Gautam Mukunda wrote:
>
> > Behalf Of Sonja van Baardwijk-Holten
> > Gautam Mukunda schreef:
> >
> > > > Behalf Of Charlie Bell
> > > > No, you can't have the telephone, that was a scot...
> > > >
> > > > Charlie
> > >
> > > Bullshit. I am deeply and profoundly offended by that
> > statement. By
> > > _that_ standard I'm an Indian, and I assure you that I'm not. I'm
> > > every bit as American as Dan, John, or Andrea.
> >
> > But are you solely the product of the American way of life, it's
> > educational system and it's moral values?
> >
> > Sonja
>
> No, but that's _the point_. No one is. There is no one on God's
> green earth who is "solely" the product of the United States, because
> we're all immigrants in one way or another, and influenced by
> immigrants as well. That's what makes the US different from most
> other countries - not better or worse, just different in very
> important ways. That's exactly what's so bad about Charlie's
> statement - that Bell wasn't an American because he was a Scot. No,
> he was both. That's something that you can be when you're an
> American. You are allowed to be both. It's one of the most special
> and wonderful things about this country. I too, am both. I have an
> Indian heritage, of which I am quite proud.
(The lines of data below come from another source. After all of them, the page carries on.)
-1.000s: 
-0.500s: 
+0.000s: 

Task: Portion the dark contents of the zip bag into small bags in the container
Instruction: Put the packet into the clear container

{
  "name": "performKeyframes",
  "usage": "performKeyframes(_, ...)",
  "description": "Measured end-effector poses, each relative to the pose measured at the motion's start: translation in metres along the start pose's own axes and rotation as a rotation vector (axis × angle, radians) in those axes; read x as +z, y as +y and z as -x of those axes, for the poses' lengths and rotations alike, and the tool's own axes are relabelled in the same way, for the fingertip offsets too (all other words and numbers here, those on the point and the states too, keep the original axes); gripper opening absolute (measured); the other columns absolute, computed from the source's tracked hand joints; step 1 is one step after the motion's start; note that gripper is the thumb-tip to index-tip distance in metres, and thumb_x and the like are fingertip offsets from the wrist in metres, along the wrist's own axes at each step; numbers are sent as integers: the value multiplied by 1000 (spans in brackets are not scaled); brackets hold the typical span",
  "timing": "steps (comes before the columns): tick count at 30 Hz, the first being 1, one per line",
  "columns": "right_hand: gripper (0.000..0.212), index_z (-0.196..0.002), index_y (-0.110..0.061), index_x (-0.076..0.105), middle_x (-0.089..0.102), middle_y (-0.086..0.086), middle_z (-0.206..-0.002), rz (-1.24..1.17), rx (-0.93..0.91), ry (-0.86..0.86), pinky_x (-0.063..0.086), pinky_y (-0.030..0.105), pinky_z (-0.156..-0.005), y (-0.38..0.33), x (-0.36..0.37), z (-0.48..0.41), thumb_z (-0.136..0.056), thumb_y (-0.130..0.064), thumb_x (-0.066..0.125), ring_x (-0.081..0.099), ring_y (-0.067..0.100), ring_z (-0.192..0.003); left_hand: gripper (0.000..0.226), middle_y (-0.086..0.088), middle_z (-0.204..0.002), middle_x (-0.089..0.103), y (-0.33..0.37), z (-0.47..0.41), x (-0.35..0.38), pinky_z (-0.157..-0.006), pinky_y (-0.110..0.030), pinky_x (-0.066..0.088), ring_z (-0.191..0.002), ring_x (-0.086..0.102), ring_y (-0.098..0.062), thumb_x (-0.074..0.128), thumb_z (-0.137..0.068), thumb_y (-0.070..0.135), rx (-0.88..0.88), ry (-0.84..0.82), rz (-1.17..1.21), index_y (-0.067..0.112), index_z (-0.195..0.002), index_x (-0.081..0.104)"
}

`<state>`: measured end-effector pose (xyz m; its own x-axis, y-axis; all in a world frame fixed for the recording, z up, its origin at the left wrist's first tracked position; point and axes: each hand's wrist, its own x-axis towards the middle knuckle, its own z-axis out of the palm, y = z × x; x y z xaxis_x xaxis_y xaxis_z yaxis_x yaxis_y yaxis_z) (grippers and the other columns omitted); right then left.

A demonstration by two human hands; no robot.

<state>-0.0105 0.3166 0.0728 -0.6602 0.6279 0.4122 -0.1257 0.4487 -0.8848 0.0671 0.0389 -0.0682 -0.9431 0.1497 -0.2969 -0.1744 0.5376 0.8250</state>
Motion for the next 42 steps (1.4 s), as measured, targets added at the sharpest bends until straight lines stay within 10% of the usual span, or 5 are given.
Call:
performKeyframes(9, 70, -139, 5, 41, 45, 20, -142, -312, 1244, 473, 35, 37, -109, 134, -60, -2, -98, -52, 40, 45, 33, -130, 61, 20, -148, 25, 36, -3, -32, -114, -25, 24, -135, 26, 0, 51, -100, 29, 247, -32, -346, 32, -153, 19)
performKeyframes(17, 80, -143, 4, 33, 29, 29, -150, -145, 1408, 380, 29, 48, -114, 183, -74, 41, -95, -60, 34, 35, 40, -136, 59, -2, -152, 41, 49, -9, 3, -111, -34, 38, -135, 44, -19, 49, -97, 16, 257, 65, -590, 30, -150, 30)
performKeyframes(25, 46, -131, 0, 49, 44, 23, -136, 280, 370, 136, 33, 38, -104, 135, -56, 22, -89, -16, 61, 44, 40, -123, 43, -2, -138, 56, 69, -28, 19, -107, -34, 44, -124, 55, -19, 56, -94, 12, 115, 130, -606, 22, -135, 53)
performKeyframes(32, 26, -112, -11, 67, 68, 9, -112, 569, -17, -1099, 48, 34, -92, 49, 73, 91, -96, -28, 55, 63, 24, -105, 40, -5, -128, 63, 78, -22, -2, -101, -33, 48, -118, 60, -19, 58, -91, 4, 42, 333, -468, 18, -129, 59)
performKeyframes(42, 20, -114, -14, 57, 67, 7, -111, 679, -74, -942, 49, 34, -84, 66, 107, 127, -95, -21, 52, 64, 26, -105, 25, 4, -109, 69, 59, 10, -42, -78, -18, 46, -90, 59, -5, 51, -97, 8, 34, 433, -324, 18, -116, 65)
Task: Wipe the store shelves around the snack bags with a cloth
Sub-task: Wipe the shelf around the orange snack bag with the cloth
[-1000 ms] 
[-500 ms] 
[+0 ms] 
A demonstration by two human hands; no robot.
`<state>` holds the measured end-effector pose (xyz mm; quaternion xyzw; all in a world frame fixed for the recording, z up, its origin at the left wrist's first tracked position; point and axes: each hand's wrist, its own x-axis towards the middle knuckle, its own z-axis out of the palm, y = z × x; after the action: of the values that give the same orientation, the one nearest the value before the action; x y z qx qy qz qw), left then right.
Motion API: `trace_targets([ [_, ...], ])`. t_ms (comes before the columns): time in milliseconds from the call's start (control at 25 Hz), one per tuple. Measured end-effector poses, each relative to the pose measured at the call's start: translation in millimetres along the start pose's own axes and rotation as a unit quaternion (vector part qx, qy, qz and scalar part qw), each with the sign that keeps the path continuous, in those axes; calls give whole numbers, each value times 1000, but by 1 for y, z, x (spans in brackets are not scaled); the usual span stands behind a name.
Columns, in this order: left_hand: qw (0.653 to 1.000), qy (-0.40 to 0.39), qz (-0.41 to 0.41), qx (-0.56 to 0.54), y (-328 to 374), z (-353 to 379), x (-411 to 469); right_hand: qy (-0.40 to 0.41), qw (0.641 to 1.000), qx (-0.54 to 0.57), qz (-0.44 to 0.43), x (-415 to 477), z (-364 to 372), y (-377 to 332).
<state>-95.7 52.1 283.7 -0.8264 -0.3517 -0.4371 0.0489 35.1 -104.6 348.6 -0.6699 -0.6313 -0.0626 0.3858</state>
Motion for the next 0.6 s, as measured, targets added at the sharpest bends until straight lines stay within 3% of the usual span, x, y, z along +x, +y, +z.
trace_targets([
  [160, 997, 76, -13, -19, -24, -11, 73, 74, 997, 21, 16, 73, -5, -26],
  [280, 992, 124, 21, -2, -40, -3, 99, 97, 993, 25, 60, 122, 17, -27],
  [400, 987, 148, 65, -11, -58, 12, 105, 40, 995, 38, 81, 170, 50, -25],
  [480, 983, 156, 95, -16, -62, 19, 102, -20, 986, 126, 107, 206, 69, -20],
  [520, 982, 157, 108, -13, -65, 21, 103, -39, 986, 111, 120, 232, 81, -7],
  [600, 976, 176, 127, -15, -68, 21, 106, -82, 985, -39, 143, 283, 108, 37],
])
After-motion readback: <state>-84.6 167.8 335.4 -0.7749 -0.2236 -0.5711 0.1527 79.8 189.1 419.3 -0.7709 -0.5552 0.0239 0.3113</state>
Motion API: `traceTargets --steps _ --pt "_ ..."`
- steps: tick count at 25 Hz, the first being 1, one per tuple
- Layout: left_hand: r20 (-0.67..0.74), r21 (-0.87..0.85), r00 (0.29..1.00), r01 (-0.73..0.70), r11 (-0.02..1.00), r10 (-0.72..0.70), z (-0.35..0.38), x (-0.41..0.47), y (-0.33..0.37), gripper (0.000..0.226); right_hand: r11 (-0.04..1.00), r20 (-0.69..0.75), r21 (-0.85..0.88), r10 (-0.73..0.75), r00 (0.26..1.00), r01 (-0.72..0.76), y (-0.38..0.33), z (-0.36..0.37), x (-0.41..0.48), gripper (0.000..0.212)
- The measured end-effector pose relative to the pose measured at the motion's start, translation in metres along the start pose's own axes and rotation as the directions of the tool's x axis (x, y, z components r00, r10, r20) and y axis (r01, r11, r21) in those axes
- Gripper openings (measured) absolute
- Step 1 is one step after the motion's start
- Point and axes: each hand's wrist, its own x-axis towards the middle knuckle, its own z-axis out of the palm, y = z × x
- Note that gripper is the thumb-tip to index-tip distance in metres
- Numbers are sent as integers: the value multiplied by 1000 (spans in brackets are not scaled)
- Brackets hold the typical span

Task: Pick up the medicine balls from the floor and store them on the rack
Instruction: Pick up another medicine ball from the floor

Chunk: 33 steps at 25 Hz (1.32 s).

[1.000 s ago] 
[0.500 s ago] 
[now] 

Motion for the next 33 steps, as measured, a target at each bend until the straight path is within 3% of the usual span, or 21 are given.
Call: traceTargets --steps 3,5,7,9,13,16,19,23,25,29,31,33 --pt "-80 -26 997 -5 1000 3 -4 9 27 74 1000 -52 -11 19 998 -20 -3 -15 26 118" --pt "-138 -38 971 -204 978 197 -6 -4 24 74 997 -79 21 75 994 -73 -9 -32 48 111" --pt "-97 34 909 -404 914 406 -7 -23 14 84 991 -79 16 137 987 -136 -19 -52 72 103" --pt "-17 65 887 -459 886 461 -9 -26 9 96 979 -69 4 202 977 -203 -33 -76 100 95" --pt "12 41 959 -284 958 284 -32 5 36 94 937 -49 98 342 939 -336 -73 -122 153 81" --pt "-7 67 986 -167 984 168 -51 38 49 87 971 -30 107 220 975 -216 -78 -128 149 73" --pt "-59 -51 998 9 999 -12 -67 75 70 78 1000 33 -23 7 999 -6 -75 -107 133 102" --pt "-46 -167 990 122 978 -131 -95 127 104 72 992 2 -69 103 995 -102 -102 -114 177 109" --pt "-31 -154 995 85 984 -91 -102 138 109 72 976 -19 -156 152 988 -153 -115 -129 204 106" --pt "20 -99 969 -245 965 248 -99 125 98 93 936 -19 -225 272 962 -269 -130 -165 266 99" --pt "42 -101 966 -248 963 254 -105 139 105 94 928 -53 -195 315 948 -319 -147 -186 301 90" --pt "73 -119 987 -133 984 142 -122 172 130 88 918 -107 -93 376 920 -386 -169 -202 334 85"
My Irish friends have an
> Irish heritage, my Italian ones an Italian one, and so on. None of
> those things make any of us any less American - or make what we do any
> less of credit (or blame) to the United States. The native countries
> of our forefathers too may be happy for the achievements of their
> diaspora. They are not, in the least, exclusive.
I would tend to agree with you, but would pose the question then, of how
recent a phenomenon can we trace this to being, if indeed it is so.